(About this exercise) Somewhere below is a line with "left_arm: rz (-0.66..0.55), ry" and, later, a line with "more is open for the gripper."; repeat those two lines and all the lines between them, exactly as they are.

*** Opening Record extracts ***

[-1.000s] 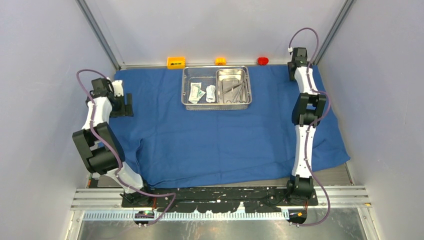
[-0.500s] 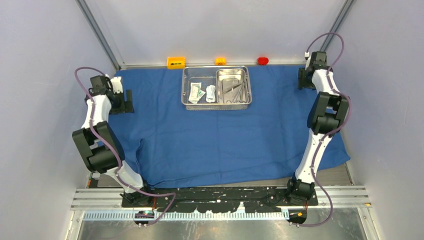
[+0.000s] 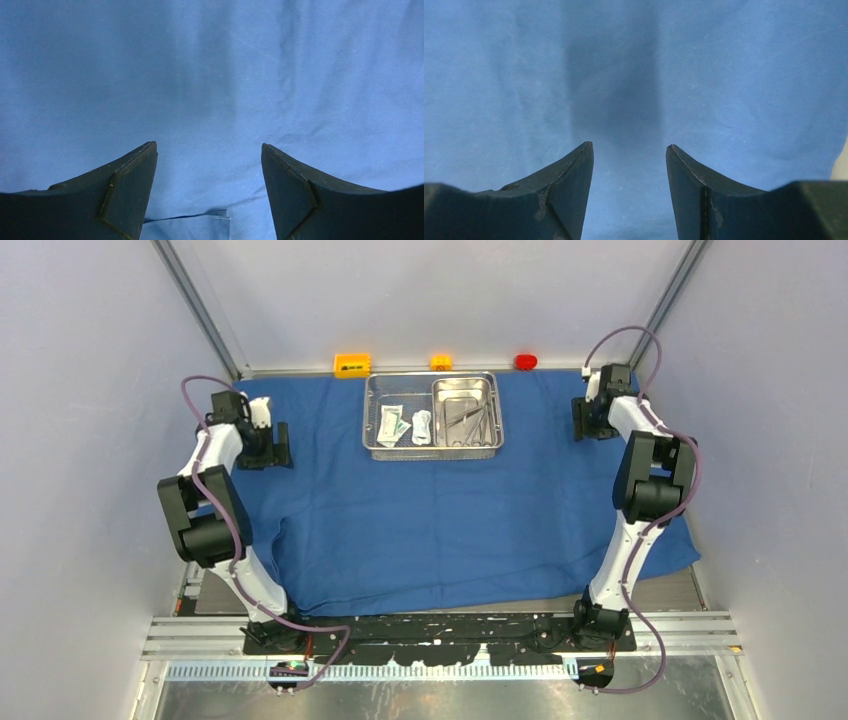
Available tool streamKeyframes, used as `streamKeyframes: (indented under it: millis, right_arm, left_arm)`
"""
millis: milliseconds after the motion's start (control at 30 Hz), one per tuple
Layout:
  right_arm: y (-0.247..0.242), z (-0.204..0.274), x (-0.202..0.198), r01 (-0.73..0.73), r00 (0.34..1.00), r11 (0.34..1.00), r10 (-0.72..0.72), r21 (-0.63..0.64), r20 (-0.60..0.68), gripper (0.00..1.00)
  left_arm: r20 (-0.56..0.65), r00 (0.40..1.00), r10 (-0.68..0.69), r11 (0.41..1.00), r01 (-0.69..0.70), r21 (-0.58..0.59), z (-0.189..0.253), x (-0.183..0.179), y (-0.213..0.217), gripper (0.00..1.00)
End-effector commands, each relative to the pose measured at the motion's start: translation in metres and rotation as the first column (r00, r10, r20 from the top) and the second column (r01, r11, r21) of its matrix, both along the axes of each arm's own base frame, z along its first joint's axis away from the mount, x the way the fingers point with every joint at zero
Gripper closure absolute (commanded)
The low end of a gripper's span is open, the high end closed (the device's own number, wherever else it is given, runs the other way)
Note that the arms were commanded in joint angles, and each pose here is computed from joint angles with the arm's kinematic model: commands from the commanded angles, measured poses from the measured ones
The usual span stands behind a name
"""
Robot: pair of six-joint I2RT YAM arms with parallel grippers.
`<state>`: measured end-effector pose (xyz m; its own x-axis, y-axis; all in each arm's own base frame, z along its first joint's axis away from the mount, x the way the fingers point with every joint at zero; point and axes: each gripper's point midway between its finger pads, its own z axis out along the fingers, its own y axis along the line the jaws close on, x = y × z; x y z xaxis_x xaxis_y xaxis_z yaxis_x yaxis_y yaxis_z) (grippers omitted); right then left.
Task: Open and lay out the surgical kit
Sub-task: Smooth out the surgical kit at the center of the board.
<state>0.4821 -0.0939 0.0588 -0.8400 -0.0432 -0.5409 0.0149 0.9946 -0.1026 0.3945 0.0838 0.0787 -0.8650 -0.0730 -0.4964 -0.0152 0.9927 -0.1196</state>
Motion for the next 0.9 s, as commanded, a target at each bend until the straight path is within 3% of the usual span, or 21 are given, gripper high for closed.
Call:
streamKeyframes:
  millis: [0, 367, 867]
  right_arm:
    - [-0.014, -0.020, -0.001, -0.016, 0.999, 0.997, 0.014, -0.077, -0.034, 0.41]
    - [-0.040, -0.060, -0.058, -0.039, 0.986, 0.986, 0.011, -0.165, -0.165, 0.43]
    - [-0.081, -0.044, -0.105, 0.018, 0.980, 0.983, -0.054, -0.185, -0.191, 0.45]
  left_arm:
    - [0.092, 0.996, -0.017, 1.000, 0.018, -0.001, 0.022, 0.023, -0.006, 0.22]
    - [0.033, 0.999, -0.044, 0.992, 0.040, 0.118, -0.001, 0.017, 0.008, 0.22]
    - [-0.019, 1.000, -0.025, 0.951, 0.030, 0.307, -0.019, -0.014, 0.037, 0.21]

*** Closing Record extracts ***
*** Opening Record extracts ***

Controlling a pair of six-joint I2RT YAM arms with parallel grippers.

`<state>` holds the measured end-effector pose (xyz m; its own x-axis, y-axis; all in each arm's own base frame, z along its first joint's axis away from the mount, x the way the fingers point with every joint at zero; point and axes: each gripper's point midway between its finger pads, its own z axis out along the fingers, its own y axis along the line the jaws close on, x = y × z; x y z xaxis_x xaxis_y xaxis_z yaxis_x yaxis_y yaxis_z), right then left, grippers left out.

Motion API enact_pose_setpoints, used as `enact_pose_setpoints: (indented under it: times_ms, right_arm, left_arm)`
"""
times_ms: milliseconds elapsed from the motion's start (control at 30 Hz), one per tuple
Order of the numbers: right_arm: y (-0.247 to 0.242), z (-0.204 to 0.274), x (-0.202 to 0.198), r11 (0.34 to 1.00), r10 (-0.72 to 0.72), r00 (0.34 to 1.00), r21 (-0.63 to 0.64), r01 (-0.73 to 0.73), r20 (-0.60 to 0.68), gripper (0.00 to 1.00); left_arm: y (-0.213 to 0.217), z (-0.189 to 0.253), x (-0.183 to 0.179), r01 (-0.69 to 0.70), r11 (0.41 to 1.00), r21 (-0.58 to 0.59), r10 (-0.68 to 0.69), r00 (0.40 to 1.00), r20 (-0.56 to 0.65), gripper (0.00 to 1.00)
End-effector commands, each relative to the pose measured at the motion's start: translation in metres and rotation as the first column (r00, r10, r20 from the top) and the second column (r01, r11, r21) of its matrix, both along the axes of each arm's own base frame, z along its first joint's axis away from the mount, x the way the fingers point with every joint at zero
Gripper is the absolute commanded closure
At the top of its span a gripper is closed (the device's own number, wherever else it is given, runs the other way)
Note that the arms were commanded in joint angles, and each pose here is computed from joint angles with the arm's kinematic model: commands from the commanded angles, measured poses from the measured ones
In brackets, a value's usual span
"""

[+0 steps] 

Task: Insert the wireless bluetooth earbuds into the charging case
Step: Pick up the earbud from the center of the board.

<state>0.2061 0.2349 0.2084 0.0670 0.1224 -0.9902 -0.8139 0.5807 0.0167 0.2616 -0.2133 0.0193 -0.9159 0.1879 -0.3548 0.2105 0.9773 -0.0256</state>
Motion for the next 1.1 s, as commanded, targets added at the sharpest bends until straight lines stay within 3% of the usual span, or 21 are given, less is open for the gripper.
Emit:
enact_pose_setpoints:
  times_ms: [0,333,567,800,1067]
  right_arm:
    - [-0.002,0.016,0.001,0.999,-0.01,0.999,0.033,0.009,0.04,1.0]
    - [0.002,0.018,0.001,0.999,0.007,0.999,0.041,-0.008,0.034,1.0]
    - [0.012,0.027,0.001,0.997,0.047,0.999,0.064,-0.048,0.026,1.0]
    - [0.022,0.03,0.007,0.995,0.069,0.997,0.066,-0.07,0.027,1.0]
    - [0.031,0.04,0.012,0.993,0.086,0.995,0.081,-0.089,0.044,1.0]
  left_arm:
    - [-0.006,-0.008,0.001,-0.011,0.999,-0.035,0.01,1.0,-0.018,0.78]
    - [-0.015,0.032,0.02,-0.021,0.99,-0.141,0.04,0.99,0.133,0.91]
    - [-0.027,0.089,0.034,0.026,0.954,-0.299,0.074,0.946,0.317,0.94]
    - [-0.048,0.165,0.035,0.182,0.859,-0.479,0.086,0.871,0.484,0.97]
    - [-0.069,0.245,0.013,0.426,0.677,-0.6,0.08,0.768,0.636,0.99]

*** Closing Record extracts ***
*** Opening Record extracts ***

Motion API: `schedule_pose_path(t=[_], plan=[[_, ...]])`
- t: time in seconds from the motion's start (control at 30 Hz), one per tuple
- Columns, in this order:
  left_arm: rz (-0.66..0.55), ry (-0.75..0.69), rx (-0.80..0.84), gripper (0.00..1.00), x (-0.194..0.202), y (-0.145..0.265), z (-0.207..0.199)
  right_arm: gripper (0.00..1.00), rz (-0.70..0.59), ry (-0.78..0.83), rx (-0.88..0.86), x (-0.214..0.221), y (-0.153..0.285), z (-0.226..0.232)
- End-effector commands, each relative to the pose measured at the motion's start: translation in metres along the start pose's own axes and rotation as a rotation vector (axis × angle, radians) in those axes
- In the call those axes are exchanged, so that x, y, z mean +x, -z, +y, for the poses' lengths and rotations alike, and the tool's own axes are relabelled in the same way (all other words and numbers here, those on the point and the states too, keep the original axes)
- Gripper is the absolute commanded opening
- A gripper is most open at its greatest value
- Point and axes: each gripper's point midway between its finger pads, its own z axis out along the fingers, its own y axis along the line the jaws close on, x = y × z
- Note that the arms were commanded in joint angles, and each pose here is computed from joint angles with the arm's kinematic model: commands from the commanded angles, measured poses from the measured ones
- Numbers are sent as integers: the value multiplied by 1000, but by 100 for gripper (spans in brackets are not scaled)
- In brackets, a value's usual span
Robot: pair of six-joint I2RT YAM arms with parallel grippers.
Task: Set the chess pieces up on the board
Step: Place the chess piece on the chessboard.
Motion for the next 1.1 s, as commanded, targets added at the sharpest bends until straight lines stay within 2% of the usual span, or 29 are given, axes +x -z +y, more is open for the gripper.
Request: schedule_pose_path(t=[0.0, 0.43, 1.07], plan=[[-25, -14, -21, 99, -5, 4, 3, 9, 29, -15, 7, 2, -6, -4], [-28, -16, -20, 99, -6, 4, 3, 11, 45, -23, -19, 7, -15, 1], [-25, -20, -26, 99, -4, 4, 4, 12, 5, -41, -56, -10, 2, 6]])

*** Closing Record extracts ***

(Answer area)
  left_arm: rz (-0.66..0.55), ry (-0.75..0.69), rx (-0.80..0.84), gripper (0.00..1.00), x (-0.194..0.202), y (-0.145..0.265), z (-0.207..0.199)
  right_arm: gripper (0.00..1.00), rz (-0.70..0.59), ry (-0.78..0.83), rx (-0.88..0.86), x (-0.214..0.221), y (-0.153..0.285), z (-0.226..0.232)
- End-effector commands, each relative to the pose measured at the motion's start: translation in metres along the start pose's own axes and rotation as a rotation vector (axis × angle, radians) in those axes
- In the call those axes are exchanged, so that x, y, z mean +x, -z, +y, for the poses' lengths and rotations alike, and the tool's own axes are relabelled in the same way (all other words and numbers here, those on the point and the states too, keep the original axes)
- Gripper is the absolute commanded opening
- A gripper is most open at its greatest value
- Point and axes: each gripper's point midway between its finger pads, its own z axis out along the fingers, its own y axis along the line the jaws close on, x = y × z
- Note that the arms were commanded in joint angles, and each pose here is computed from joint angles with the arm's kinematic model: commands from the commanded angles, measured poses from the measured ones
- Numbers are sent as integers: the value multiplied by 1000, but by 100 for gripper (spans in brackets are not scaled)
- In brackets, a value's usual span
Robot: pair of six-joint I2RT YAM arms with parallel grippers.
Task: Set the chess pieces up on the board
Step: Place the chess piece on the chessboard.
Motion for the next 1.1 s, as commanded, targets added at the sharpest bends until straight lines stay within 2% of the usual span, or 29 are given, axes +x -z +y, more is open for the gripper.

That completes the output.